### [Assignment]
Find the line that contains "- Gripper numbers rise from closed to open". Restate it and each following line exactly, through the end of the records.

### [Data entries]
*****

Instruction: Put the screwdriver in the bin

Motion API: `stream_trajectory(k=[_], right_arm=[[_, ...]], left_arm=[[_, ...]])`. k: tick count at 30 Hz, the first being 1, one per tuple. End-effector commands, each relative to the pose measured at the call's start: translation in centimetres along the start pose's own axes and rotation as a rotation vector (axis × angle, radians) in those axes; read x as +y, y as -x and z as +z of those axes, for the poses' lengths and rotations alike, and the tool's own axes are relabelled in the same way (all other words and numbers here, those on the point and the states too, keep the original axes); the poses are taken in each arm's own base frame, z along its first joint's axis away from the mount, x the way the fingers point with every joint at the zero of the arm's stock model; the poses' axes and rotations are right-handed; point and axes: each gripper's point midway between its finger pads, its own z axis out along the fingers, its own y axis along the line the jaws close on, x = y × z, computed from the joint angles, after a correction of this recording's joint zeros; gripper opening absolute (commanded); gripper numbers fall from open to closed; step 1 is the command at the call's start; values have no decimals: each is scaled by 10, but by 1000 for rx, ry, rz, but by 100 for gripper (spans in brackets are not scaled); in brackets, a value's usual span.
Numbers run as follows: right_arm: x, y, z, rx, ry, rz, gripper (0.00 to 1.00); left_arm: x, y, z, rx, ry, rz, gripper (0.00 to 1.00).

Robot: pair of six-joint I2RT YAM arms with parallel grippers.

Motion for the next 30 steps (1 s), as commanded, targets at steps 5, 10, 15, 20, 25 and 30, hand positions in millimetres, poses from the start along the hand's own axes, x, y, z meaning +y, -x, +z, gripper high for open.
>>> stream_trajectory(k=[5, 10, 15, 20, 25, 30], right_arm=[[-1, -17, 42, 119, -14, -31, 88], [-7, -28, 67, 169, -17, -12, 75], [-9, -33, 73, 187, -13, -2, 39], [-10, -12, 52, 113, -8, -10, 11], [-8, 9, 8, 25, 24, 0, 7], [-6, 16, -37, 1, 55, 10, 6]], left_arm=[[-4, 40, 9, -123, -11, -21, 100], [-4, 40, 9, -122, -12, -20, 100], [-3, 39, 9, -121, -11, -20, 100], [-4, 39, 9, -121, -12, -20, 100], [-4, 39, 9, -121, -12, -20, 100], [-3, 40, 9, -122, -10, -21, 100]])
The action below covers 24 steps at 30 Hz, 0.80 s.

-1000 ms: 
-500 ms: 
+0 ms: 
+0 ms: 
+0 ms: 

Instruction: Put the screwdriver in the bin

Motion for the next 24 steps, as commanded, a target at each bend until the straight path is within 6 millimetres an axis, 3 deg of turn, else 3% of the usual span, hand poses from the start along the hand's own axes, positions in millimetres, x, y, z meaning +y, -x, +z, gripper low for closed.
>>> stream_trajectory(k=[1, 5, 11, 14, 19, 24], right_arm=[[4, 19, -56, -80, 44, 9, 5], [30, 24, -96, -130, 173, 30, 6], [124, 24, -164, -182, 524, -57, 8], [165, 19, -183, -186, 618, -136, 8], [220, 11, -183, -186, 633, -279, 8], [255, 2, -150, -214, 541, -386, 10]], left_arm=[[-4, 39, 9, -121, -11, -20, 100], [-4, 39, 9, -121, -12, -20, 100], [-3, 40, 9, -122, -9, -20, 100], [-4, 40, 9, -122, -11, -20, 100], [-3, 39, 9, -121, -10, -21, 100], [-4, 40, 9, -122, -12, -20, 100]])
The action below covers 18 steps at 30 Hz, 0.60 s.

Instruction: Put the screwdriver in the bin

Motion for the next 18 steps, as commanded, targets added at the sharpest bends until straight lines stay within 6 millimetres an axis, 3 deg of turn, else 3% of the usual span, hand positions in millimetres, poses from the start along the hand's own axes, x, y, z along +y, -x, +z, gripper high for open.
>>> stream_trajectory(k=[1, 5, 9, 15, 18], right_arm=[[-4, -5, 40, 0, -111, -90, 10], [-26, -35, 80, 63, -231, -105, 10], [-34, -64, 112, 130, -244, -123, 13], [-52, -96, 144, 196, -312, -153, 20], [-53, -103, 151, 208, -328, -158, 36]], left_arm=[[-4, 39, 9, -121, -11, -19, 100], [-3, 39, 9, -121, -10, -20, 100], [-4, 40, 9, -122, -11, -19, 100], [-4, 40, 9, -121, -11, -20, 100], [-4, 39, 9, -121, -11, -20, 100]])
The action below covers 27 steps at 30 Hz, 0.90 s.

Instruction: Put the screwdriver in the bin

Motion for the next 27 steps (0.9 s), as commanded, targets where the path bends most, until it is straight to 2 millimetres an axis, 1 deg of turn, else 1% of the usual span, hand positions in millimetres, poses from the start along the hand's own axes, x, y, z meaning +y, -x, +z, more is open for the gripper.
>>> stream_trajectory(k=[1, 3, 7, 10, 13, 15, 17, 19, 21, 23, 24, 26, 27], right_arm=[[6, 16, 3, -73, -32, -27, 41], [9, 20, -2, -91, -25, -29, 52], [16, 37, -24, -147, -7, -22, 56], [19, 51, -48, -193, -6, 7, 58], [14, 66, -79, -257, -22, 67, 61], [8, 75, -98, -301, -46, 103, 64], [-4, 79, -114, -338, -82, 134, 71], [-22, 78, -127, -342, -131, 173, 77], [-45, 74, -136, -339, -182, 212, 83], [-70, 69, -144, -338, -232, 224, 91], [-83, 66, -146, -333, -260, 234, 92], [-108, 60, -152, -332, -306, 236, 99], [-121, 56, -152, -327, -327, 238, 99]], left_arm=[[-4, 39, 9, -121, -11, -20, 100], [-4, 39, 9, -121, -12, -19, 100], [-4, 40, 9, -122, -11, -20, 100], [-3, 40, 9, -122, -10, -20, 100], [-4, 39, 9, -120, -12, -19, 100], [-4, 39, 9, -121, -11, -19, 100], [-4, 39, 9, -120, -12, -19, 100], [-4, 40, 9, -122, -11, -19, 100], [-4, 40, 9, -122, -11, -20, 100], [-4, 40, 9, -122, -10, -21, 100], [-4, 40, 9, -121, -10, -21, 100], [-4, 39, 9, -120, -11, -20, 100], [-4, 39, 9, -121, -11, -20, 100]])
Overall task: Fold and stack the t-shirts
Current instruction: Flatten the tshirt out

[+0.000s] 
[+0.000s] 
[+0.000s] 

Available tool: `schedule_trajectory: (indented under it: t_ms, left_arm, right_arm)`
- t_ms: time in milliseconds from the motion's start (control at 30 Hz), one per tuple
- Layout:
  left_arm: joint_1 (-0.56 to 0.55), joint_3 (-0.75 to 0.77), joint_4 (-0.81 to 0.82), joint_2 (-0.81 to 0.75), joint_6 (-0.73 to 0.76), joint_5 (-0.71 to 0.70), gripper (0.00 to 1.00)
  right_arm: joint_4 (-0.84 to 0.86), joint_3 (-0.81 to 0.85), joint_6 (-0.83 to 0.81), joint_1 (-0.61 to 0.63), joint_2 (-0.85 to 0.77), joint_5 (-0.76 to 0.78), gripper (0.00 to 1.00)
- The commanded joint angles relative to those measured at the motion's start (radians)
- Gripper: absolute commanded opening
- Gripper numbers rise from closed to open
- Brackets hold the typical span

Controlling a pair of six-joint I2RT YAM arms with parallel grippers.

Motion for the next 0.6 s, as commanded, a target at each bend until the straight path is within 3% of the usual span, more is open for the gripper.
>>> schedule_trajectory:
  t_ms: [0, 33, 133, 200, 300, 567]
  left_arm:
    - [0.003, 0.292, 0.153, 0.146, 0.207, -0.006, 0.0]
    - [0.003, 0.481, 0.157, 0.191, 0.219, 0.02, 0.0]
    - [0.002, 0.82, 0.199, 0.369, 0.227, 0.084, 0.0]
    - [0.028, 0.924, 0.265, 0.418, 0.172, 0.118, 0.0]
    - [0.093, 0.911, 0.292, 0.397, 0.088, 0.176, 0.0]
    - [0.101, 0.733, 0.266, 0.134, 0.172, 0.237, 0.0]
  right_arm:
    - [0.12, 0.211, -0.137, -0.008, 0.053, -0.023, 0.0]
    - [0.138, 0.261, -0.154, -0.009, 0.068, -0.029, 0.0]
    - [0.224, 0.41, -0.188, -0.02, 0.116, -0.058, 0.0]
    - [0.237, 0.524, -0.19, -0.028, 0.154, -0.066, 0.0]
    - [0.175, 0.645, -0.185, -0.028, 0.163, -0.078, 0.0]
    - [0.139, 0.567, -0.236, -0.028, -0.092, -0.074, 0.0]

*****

### [Reply]
- Gripper numbers rise from closed to open
- Brackets hold the typical span

Controlling a pair of six-joint I2RT YAM arms with parallel grippers.

Motion for the next 0.6 s, as commanded, a target at each bend until the straight path is within 3% of the usual span, more is open for the gripper.
>>> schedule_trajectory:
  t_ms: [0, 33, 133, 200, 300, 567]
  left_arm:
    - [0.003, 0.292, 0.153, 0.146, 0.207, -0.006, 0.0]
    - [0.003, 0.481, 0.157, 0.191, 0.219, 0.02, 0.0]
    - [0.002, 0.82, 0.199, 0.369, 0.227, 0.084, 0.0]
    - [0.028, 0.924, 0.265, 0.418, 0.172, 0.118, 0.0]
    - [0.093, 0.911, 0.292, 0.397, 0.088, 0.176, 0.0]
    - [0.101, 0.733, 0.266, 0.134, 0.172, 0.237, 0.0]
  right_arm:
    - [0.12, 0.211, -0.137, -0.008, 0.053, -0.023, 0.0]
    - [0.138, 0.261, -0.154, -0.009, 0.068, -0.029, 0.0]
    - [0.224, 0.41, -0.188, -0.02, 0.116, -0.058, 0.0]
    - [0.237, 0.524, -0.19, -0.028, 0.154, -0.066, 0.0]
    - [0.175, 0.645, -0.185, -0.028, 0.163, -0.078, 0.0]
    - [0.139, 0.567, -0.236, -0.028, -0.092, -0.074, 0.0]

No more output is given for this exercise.